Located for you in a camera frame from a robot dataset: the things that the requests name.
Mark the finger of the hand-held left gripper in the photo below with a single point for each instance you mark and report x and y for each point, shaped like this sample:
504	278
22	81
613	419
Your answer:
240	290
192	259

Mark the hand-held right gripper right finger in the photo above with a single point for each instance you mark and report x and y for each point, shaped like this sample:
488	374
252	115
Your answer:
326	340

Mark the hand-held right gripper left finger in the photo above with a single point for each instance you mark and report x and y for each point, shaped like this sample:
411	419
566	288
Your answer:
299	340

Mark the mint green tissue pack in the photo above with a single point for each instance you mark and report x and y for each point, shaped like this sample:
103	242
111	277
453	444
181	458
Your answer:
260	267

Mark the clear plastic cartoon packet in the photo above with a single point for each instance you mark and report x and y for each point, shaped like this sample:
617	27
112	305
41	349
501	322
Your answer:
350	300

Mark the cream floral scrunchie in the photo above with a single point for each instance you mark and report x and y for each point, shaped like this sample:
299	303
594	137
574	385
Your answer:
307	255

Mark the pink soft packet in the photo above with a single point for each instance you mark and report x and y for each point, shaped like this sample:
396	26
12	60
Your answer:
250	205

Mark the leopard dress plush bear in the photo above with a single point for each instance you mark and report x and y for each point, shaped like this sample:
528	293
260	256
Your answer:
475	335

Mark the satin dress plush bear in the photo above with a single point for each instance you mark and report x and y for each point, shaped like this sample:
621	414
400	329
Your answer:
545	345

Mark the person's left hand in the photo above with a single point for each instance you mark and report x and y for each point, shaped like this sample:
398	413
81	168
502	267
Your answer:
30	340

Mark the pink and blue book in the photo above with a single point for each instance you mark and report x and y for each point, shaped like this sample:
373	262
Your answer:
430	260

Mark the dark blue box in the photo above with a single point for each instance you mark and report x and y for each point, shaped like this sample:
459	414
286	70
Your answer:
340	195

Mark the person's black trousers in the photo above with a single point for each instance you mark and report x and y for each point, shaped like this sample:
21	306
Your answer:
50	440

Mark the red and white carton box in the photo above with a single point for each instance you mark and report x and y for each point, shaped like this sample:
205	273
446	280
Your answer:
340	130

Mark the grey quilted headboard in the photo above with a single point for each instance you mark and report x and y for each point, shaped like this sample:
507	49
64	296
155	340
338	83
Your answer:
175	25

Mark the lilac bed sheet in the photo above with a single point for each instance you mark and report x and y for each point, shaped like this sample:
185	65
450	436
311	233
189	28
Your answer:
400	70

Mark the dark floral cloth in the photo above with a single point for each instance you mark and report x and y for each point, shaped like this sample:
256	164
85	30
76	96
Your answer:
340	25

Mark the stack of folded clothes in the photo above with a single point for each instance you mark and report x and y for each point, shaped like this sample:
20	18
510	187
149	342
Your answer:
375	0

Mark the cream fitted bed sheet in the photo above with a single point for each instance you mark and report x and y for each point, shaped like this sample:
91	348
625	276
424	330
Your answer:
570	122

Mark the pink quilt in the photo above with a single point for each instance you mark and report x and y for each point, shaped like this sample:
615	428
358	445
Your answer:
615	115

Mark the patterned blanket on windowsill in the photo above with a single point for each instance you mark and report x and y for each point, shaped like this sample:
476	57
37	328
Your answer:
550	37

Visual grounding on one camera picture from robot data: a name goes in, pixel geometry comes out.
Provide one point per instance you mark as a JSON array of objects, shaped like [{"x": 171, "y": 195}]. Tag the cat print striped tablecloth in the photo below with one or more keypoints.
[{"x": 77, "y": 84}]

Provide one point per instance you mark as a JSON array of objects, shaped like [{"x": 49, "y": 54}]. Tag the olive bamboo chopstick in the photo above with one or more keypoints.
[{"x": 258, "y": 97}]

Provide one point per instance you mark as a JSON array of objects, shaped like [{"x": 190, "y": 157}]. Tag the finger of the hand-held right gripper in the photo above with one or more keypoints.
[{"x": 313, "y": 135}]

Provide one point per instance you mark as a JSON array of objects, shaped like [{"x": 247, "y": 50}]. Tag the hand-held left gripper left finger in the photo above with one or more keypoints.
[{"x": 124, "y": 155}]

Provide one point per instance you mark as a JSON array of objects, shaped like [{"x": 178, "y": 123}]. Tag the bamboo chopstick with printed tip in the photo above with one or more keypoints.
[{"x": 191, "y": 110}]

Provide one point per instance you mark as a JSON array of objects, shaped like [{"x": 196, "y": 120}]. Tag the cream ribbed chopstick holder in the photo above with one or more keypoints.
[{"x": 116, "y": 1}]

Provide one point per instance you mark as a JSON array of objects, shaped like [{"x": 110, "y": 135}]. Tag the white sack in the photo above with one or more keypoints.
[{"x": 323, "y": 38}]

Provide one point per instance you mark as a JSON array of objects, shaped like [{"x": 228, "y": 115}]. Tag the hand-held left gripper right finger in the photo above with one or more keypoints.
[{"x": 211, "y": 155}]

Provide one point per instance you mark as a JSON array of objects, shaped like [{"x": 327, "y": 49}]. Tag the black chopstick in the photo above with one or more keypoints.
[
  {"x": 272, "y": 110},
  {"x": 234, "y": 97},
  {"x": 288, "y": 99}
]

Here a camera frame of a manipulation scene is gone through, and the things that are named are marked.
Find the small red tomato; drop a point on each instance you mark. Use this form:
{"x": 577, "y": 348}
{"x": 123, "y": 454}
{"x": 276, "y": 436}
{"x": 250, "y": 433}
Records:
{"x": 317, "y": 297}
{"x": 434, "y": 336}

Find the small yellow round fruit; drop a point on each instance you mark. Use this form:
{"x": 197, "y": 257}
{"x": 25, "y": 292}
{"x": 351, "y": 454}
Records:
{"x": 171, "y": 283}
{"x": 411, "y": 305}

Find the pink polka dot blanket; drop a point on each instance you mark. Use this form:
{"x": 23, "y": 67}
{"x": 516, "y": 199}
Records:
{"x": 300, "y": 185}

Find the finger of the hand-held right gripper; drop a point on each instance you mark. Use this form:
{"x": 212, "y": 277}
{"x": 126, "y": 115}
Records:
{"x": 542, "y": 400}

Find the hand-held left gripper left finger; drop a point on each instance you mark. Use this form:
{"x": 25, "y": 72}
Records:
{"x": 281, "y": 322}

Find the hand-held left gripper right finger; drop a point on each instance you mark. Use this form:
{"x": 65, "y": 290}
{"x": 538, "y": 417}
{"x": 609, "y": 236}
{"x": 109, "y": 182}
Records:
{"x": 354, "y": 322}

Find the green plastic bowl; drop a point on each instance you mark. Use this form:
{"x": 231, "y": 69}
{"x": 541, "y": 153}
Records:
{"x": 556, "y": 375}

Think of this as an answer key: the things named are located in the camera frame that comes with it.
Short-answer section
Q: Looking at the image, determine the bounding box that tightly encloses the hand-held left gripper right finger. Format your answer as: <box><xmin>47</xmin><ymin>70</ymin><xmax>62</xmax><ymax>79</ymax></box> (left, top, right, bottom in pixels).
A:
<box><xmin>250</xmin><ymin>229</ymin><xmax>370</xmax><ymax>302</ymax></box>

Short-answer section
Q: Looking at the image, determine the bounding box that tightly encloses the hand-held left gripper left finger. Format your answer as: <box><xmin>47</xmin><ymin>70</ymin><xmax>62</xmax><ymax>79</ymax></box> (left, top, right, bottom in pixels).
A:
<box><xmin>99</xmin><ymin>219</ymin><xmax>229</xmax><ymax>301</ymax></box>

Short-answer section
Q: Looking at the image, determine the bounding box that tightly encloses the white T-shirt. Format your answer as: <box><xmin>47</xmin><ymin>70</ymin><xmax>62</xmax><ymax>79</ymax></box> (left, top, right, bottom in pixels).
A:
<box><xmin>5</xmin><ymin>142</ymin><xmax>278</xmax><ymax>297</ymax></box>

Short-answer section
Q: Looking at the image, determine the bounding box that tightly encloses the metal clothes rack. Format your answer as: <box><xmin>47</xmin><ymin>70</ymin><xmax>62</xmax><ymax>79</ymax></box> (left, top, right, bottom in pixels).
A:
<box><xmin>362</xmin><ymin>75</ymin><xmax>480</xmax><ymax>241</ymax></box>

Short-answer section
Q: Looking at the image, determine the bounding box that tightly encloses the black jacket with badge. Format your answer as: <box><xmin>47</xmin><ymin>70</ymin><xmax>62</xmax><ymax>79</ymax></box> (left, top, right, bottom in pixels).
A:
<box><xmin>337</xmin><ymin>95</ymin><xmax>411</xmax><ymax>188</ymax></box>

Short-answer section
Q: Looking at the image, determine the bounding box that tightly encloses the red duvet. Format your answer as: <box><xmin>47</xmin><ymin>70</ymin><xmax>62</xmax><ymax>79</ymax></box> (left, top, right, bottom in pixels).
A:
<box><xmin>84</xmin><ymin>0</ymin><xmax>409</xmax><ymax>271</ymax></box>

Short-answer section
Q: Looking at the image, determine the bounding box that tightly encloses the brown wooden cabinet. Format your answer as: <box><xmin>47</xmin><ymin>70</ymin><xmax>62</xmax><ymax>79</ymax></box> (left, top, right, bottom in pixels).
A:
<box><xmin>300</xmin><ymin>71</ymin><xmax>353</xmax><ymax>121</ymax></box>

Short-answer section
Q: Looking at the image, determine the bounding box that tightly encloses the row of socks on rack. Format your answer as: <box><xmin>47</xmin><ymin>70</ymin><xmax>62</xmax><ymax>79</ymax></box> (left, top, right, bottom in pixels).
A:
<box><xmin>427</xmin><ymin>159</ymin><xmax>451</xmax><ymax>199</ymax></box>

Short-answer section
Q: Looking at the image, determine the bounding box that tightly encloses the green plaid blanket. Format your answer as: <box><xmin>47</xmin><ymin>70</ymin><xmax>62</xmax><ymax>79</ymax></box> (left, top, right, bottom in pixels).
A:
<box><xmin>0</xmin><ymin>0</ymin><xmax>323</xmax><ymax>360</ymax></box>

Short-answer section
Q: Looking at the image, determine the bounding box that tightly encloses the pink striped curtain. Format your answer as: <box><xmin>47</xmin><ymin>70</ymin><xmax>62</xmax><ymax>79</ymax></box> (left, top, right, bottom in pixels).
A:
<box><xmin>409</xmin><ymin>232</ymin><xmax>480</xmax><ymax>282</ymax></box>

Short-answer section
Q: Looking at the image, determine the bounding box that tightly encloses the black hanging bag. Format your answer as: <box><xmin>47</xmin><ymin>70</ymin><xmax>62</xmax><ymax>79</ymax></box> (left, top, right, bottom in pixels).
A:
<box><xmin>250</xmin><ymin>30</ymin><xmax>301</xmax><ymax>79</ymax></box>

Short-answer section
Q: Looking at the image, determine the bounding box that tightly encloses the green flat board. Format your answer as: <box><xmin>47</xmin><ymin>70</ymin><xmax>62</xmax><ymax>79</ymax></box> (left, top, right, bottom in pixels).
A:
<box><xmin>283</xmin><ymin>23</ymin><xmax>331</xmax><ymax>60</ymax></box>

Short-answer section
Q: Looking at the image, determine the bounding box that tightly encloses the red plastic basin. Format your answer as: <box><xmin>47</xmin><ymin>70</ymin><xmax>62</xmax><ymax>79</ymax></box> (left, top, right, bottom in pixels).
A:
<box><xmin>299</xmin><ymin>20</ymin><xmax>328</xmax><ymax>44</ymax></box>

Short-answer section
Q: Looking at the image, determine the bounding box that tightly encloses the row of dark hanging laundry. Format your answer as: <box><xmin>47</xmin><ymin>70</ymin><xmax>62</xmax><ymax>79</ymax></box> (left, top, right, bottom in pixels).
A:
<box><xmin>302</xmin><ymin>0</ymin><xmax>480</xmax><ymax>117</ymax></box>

☆ ☆ ☆ ☆ ☆

◆ Action item
Take each line of the material above that holds the string "clothes" and copy it.

◆ Final answer
Mark the stack of folded clothes in the photo above with a single point for each instance you mark and report x and y for each point, shaped like this sample:
Q: Looking at the image, determine the bounding box that tightly encloses the metal clothes rack. Format your answer as: <box><xmin>47</xmin><ymin>70</ymin><xmax>62</xmax><ymax>79</ymax></box> (left, top, right, bottom in pixels).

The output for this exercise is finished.